> [ACTIVITY]: Count every line below that holds the word "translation", and give the number with no other words.

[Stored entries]
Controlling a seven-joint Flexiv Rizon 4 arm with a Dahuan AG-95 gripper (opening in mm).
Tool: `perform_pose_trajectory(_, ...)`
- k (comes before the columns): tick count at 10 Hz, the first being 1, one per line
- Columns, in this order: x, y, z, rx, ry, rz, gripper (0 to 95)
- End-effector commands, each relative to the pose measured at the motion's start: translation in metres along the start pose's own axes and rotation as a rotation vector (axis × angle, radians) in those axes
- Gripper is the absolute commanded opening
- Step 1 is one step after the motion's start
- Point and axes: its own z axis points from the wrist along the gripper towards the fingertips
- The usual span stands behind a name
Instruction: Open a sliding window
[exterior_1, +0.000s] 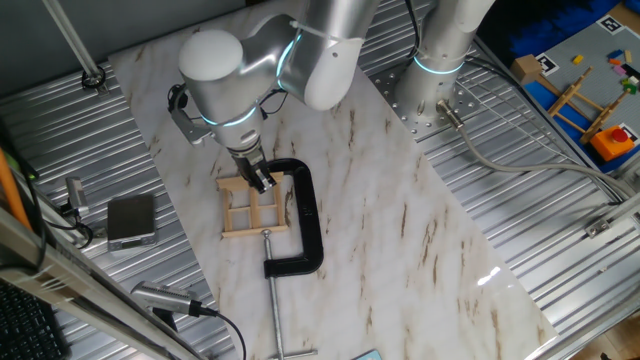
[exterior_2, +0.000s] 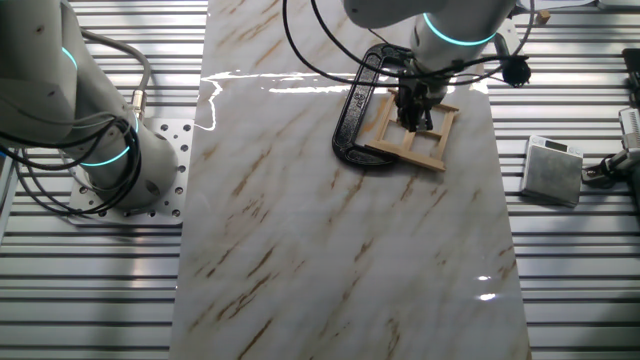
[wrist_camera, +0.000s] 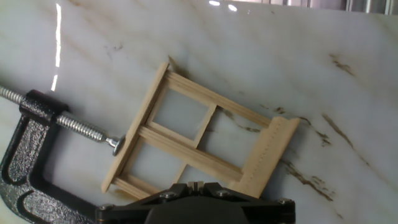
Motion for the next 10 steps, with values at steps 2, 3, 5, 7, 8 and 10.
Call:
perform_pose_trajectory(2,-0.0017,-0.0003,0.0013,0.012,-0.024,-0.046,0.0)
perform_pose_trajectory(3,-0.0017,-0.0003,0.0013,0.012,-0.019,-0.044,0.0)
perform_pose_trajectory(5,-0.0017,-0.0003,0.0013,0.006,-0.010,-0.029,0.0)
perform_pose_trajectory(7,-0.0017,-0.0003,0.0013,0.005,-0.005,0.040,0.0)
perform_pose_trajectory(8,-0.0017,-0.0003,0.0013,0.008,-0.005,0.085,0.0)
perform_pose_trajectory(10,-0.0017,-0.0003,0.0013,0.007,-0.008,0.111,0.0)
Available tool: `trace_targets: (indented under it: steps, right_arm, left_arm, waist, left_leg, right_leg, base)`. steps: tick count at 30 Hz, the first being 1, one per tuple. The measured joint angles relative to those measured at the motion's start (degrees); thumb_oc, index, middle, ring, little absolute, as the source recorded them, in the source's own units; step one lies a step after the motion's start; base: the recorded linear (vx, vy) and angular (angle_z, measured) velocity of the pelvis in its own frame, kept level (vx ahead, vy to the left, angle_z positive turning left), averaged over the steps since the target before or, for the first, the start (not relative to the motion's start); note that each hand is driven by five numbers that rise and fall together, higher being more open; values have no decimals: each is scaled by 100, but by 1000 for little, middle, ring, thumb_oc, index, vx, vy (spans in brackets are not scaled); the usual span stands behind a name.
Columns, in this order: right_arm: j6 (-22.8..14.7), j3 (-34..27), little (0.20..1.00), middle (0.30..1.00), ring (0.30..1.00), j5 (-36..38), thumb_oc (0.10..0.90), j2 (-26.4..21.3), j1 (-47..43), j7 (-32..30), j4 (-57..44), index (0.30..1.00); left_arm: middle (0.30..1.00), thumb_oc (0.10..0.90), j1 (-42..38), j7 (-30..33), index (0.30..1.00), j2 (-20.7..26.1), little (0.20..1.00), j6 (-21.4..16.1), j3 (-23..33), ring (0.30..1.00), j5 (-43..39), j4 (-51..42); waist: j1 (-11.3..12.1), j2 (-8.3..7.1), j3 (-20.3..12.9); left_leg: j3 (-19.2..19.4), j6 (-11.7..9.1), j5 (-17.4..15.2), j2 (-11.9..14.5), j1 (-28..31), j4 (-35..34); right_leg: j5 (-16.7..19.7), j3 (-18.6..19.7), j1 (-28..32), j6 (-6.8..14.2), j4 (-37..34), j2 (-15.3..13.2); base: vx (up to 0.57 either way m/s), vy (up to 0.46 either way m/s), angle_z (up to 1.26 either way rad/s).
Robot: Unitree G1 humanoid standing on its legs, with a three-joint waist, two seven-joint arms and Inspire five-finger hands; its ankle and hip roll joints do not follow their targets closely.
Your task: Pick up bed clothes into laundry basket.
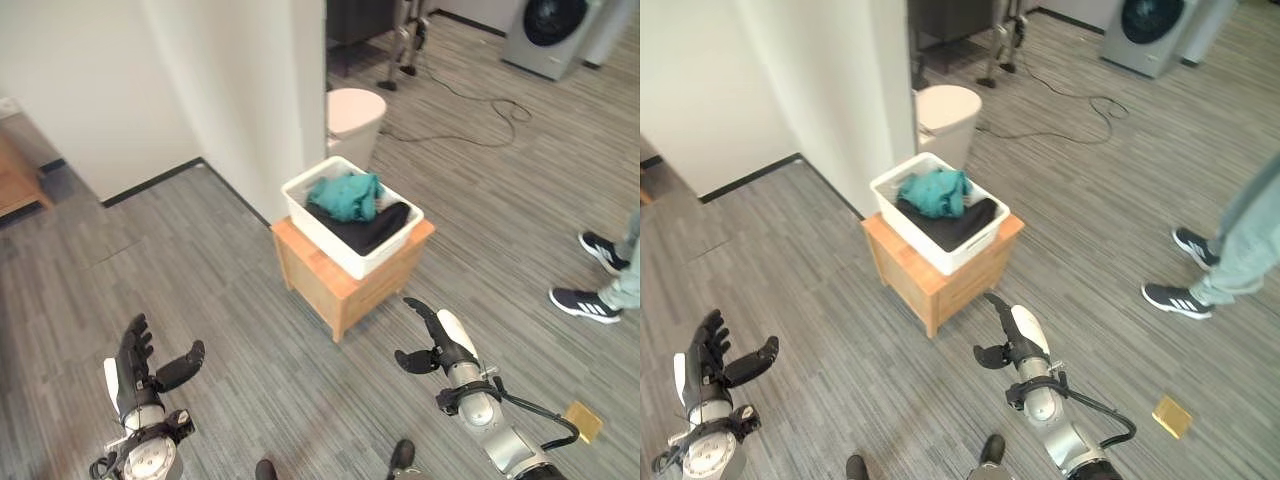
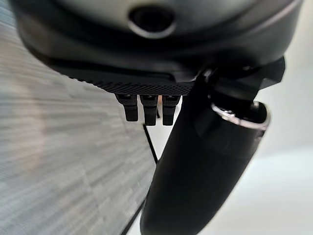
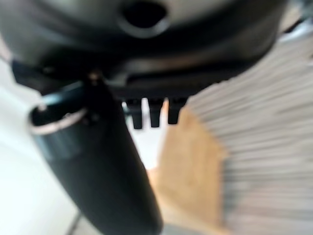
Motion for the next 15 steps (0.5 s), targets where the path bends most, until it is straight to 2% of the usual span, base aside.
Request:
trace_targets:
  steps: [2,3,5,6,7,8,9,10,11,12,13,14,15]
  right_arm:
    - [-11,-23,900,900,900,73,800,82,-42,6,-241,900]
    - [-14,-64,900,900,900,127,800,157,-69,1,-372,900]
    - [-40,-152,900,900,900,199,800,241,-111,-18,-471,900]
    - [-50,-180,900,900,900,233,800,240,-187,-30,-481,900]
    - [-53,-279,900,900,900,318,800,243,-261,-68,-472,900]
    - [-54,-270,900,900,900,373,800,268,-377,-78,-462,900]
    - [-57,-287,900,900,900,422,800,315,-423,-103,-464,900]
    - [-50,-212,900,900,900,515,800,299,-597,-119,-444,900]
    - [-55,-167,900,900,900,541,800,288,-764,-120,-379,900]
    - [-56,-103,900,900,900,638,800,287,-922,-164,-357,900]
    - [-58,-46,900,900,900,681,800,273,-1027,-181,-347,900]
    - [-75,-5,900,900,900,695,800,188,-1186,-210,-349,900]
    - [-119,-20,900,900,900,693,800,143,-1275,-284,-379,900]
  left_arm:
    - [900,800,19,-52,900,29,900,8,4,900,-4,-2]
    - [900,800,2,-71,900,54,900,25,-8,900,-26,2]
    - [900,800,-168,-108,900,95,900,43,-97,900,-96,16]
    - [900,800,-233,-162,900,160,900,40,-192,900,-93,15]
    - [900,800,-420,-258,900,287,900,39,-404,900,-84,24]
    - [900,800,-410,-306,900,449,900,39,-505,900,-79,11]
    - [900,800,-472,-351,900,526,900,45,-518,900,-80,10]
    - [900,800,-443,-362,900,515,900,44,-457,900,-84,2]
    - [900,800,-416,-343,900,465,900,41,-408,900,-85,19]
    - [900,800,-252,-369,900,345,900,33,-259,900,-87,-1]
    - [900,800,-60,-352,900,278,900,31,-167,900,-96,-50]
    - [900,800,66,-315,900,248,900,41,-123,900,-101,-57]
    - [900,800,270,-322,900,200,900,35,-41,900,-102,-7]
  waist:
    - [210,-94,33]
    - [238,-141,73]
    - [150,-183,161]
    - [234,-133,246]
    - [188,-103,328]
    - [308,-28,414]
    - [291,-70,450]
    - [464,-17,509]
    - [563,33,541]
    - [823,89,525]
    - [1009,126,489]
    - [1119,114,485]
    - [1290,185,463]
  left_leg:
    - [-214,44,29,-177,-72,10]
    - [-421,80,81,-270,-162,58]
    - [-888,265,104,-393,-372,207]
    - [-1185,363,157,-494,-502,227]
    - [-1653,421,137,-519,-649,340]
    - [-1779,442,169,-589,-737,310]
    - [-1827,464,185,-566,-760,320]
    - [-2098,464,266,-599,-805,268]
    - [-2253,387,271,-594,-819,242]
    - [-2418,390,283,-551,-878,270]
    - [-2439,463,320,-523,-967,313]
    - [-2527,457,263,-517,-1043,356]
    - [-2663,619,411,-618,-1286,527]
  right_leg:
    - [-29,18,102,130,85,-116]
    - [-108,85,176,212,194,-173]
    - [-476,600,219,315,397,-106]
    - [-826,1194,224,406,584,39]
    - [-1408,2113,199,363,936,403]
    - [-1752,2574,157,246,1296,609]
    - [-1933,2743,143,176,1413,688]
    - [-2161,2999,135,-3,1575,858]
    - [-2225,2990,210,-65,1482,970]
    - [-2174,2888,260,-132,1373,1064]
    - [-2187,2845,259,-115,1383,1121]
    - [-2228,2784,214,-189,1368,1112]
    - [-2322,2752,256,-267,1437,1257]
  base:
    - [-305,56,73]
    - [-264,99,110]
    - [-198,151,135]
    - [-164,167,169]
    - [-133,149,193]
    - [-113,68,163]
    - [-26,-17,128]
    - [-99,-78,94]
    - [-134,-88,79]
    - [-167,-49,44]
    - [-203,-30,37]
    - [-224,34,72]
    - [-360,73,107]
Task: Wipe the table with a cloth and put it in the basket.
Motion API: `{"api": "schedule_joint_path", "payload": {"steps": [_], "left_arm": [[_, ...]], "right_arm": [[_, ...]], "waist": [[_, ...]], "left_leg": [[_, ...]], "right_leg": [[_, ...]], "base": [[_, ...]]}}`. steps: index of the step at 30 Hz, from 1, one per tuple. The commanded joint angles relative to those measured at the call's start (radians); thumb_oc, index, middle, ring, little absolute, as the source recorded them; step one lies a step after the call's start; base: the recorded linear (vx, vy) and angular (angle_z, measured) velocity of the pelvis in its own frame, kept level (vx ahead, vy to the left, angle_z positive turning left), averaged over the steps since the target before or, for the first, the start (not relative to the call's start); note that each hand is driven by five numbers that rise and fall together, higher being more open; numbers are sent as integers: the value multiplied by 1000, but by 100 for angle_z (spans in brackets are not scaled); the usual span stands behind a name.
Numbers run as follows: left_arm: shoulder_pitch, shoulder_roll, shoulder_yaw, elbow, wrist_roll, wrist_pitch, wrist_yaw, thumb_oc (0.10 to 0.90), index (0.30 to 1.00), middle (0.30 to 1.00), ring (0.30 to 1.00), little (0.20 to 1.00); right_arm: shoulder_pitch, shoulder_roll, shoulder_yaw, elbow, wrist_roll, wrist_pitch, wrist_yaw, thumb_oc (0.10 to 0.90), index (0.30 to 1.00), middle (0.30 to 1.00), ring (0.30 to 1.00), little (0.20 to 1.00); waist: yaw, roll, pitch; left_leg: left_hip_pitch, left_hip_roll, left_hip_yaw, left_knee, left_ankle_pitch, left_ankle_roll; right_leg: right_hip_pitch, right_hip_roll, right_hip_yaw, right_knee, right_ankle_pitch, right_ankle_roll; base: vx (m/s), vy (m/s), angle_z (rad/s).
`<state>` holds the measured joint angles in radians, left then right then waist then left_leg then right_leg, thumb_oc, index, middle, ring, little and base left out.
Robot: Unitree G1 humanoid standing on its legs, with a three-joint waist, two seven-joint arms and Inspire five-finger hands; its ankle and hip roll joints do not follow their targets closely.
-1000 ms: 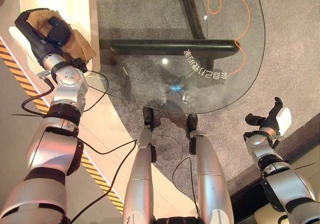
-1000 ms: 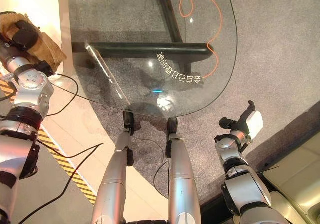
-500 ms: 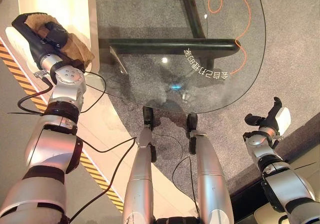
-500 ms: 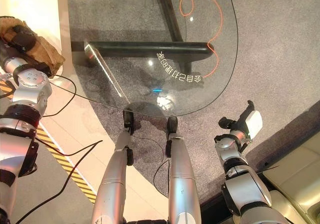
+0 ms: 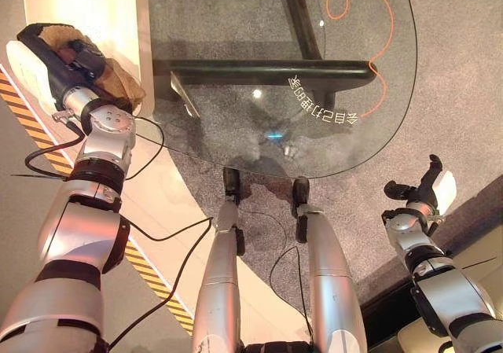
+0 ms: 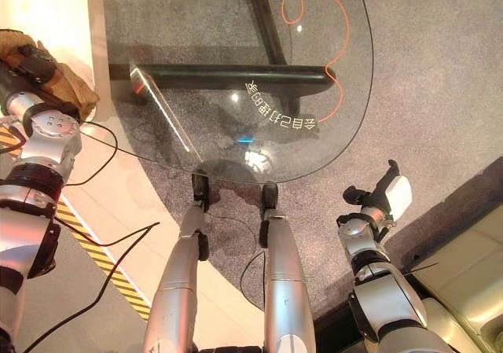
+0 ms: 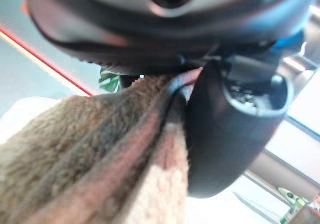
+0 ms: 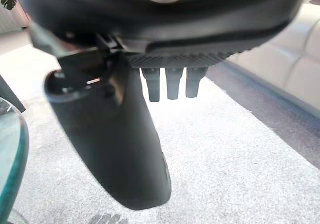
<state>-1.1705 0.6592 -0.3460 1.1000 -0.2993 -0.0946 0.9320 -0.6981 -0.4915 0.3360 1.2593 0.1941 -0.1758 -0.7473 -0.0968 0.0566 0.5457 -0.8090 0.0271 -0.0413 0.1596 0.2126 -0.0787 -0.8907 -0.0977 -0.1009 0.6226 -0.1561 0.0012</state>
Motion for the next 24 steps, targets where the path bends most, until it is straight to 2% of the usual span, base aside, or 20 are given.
{"api": "schedule_joint_path", "payload": {"steps": [1, 9, 13, 24], "left_arm": [[-113, 170, 10, 22, 93, -32, 154, 100, 300, 300, 300, 200], [-130, 181, 2, 43, 127, 18, 173, 100, 300, 300, 300, 200], [-133, 187, -20, 55, 143, 72, 141, 100, 300, 300, 300, 200], [-132, 190, -46, 67, 150, 71, 45, 100, 300, 300, 300, 200]], "right_arm": [[53, -24, 4, -13, -24, -14, -78, 800, 900, 900, 900, 900], [50, -22, 9, -8, -24, -19, -78, 800, 900, 900, 900, 900], [52, -24, 14, -12, -22, -14, -77, 800, 900, 900, 900, 900], [54, -30, 11, -25, -25, -10, -77, 800, 900, 900, 900, 900]], "waist": [[18, -31, -26], [19, -36, -26], [19, -39, -26], [15, -45, -26]], "left_leg": [[29, -76, 74, 163, -212, 74], [23, -75, 73, 167, -214, 75], [26, -74, 74, 171, -223, 75], [7, -77, 77, 170, -218, 79]], "right_leg": [[60, 97, 39, -235, 117, 27], [53, 100, 41, -231, 118, 26], [56, 100, 42, -229, 114, 28], [38, 101, 49, -241, 130, 31]], "base": [[0, 0, 0], [0, 0, 0], [0, 0, 0], [0, 3, 0]]}}
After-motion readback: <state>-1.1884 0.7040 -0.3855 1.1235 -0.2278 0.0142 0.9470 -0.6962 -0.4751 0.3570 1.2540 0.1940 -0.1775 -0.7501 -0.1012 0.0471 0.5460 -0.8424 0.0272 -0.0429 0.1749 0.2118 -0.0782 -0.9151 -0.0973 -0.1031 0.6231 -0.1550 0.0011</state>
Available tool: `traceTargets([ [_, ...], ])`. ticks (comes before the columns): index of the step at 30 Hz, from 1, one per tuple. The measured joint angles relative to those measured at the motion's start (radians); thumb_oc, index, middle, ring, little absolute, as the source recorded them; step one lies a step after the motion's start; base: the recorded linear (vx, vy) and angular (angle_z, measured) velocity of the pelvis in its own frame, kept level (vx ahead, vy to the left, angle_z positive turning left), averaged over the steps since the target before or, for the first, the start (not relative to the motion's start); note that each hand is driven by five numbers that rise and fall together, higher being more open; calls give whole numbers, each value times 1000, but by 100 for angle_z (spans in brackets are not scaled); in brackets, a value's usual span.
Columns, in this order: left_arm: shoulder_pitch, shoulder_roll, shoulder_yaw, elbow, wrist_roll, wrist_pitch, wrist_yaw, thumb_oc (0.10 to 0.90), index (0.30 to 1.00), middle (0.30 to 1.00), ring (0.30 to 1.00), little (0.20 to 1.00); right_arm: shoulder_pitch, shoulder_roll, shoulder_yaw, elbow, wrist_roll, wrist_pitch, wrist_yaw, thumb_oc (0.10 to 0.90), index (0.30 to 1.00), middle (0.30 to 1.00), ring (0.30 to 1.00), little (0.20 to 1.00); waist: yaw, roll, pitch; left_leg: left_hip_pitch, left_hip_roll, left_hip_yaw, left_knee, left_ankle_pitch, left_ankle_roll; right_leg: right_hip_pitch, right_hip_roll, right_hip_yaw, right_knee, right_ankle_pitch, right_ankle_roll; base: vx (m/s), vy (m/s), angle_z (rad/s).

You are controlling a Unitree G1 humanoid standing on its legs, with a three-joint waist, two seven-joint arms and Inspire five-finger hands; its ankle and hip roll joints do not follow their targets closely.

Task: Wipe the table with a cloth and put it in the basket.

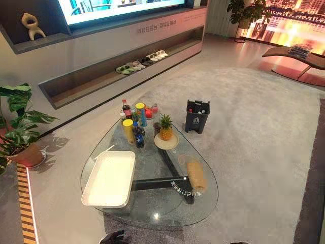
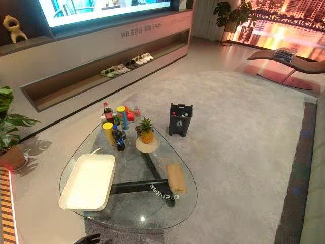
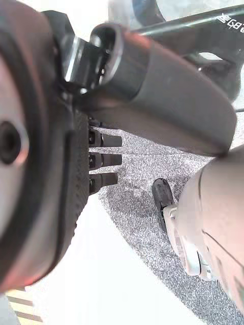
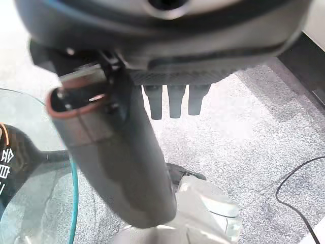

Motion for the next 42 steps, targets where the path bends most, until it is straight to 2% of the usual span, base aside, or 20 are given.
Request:
traceTargets([
  [13,1,0,-1,0,0,0,-1,800,900,900,900,900,0,0,0,0,0,0,0,800,900,900,900,900,0,-10,-12,0,0,0,0,0,0,0,0,0,0,0,0,-13,-1,-2],
  [33,1,0,-1,-1,-1,0,3,800,900,900,900,900,0,-1,1,-1,0,2,4,800,900,900,900,900,0,1,-18,-10,0,0,0,0,0,-10,0,0,0,0,0,0,0,0],
  [39,-3,3,1,-3,-23,-4,29,800,900,900,900,900,0,-11,15,-2,-4,4,20,800,900,900,900,900,-1,18,17,-33,0,-2,1,2,-2,-33,1,2,0,1,0,16,13,-1],
  [40,-3,3,2,-14,-25,-7,37,800,900,900,900,900,0,-13,20,-7,-9,4,20,800,900,900,900,900,0,23,32,-53,0,-2,1,3,-3,-53,1,3,0,2,0,-347,26,0],
  [42,-47,6,-10,-41,-67,-26,48,800,900,900,900,900,-35,-27,50,-25,-6,-1,19,800,900,900,900,900,-2,34,49,-161,-2,-3,28,26,-1,-147,-1,4,7,37,0,-478,37,0],
])
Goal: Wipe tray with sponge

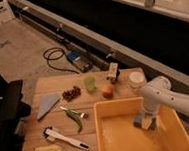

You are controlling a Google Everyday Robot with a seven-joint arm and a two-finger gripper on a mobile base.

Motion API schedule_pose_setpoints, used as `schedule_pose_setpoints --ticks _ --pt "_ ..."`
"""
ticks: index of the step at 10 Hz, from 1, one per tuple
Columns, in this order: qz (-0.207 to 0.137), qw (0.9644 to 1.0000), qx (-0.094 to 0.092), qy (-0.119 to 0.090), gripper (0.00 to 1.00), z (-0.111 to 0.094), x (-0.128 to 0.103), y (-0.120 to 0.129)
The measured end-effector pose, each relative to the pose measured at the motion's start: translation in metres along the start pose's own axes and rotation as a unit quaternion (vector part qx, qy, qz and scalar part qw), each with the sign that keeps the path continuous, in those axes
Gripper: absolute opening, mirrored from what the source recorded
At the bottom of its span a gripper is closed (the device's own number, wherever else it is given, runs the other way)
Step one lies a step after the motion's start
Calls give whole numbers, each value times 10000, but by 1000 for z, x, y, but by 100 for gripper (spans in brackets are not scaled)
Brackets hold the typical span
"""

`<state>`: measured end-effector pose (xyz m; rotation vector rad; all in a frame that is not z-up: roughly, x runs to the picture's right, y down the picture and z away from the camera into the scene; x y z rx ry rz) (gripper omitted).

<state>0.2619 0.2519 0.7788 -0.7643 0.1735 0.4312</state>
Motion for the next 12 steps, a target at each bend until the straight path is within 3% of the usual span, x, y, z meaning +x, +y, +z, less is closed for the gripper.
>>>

> [RESULT FOR THIS TASK]: 2